A faulty assumption I see echoed constantly in the current SaaS landscape: throwing generative AI at everything automatically means better outcomes. It doesn’t.
Gartner projects that over 40% of agentic AI projects will be canceled by the end of 2027. That level of failure doesn’t happen because the underlying technology is weak; it happens because teams reach for AI before understanding what kind of AI a problem actually requires. This thinking risks net-negative user experiences and erodes trust in products over time.
The most effective AI systems are built with intent and value first, and a core part of that is using three different methods of AI in an ensemble, rather than simply wrapping an LLM around a dataset. This requires a deeper understanding of the different methods of AI beyond what we call generative and how to best use them together.
When people say “AI” today, they almost always mean generative AI. But AI is much broader than that single subset of models. Understanding how the different methods work together is what separates systems that drive real value from those that just look impressive in demos.
One way to distinguish between different AI methods is to look at it through 3 chronological phases.
Phase 1 is Symbolic Intelligence, which is the earliest form of AI. This form of AI has explicit rules and deterministic logic. If a variable meets condition X, trigger outcome Y. You know exactly what happens, why, and when. It’s auditable, controllable, and predictable. It can’t learn or adapt, but it’s crucial. No hallucinations. The rules are the rules.
Phase 2 is Machine Learning. Here the model flips. Instead of programming knowledge top-down, you infer it from data bottom-up and let the machine find the patterns, and effectively create the rules that humans used to. Feed the system enough data signals, and it will predict churn, score purchase likelihood, or optimize send times. These models are efficient, fast, and mathematically rigorous for the problems they’re designed to solve. They do require clean data and human-defined features, and they don’t handle open-ended reasoning well.

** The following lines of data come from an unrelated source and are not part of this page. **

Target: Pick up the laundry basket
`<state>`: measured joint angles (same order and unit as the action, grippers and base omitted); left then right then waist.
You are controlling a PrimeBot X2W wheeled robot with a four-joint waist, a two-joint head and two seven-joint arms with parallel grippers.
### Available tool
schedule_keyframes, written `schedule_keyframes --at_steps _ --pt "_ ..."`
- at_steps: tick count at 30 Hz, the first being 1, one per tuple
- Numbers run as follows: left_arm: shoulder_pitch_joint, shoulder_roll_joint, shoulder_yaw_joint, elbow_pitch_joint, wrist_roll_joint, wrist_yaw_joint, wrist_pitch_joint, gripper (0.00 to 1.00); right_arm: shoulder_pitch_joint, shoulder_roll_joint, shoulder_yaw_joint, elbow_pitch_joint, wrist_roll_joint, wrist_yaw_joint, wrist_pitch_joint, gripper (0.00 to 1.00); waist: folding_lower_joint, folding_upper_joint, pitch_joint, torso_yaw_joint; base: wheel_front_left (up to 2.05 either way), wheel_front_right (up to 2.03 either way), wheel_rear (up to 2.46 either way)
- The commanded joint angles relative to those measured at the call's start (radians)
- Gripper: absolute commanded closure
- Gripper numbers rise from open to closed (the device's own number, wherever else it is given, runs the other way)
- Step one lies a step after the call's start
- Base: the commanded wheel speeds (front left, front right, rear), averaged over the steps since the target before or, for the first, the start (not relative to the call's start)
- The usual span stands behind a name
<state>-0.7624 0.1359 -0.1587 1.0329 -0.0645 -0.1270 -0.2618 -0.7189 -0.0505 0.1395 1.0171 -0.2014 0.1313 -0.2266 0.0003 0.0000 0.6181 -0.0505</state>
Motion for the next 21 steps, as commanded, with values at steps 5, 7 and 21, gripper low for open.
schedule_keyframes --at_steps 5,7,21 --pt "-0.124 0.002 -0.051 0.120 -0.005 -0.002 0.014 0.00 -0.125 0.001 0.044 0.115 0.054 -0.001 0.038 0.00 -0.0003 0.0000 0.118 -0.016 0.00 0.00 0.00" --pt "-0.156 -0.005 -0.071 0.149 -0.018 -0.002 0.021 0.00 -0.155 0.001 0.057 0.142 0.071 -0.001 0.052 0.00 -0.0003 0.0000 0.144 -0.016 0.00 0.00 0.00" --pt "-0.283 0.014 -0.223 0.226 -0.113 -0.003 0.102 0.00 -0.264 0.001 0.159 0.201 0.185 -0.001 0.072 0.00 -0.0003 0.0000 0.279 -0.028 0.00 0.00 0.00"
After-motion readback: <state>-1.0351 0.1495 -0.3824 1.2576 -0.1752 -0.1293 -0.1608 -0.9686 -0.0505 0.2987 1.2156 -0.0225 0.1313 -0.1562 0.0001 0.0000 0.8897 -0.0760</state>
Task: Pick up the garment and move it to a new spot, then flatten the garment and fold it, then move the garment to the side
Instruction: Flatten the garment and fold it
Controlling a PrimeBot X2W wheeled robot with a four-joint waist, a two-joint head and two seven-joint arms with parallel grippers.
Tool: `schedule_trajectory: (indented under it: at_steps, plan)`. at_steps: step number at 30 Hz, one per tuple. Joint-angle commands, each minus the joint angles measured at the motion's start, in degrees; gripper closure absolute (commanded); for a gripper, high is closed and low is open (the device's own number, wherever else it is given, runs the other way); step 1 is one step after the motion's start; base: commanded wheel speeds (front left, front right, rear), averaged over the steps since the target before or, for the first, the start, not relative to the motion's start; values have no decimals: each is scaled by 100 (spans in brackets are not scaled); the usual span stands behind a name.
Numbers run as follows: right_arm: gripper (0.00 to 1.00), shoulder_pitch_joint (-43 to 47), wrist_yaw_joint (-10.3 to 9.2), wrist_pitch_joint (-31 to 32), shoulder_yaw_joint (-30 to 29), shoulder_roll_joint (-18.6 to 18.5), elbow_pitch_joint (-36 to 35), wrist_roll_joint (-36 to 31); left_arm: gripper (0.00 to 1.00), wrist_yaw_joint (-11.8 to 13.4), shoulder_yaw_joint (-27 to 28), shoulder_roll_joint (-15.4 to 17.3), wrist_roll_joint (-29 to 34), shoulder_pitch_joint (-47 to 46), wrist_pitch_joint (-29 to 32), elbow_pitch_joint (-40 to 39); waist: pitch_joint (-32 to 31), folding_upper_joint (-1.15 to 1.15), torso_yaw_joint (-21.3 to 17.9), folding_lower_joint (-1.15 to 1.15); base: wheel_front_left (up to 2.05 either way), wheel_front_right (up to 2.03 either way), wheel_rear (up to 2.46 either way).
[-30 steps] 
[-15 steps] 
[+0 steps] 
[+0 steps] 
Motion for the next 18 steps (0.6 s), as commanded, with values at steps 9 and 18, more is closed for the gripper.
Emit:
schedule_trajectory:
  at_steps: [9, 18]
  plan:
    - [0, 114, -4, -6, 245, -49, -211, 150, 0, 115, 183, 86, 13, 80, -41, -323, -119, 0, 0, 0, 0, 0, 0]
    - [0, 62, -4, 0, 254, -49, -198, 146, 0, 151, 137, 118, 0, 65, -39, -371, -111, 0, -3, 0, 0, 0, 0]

Phase 3 is the Deep Learning and Foundation Model. This is the shift from hand-engineered features to large neural networks that learn their own representations from data. At scale, these networks exhibit emergent capabilities: language understanding, creative generation, and the ability to handle novel situations. Large language models are the most visible examples. They are extremely powerful, the most flexible general-purpose AI we’ve built so far. But they’re expensive to run, non-deterministic, opaque, and prone to hallucinations.
IBM found that only 25% of AI initiatives have delivered their expected ROI in recent years. I would question how often that was a result of a company deploying LLMs to solve a problem without considering whether it is the right tool: when you wield a hammer, everything looks like a nail.
Why Composition Beats Replacement
The industry narrative that phase 3 replaces the others is misguided.The best AI systems in production today, the ones that work at scale, in real time, with real money on the line are compositions of all three phases.
Phase 1 handles deterministic orchestration. When a system sends millions of communications, you need to know exactly what went out, to whom, and why. Regulators and policies like GDPR require this level of control. You don’t replace that with an LLM.
Phase 2 is where the biggest misconceptions live. People assume that because LLMs are “smarter,” they must be more accurate at everything. They’re not. For well-defined optimization problems in marketing like contextual personalization, churn prediction, purchase likelihood scoring, using classical ML is not only cheaper, but it’s also often more accurate. Contextual bandit algorithms, for instance, converge mathematically to optimal allocations with provable guarantees. That’s not what LLMs are designed to do. LLMs also don’t naturally produce calibrated probabilities from client-specific data. They aren’t trained on it, and fine-tuning at that level of granularity isn’t practical or cost-effective.
Phase 3 adds deep learning via neural network training as another layer of intelligence, not necessarily replacements. Trained neural networks can predict next-best actions by considering the order of user interactions, applying deep learning to phase 2-style optimization problems. LLMs handle text generation, copy refinement, and text book knowledge.
The clearest expression of this compositional approach is using generative AI not to replace the underlying systems, but to program them. A user describes a goal in natural language; the LLM translates that into a fully configured workflow that utilizes symbolic predicates, wires the appropriate closed loop ML models to execute, and generates creative content and variants using generative models. An agent backed by an LLM that can write a plan but has no infrastructure to execute it is just generating text. An LLM that can recommend a model configuration but has no ML layer to train and serve it is just hallucinating a roadmap.
Preparing for a Compositional Future
To solve most complex problems, we will need what I call “hybrid intelligence,” an ensemble requiring all three phases of AI. Remove phase 1 and you lose auditability and control. Remove phase 2 and you lose accuracy on the optimization problems that matter most. Ignore phase 3, and you can’t generate, or generalize to adapt to novel situations.
Before buying into hype cycles, recognize that not all AI is the same. Teams that believe throwing an agent wrapper around a generative model and expect this to replace everything will fall short of customer expectations. They may demo well for a few happy path cases, but they won’t work in production, at least not optimally. The organizations that build the most effective and defensible products will be the ones that layer all three types of intelligence into coherent systems.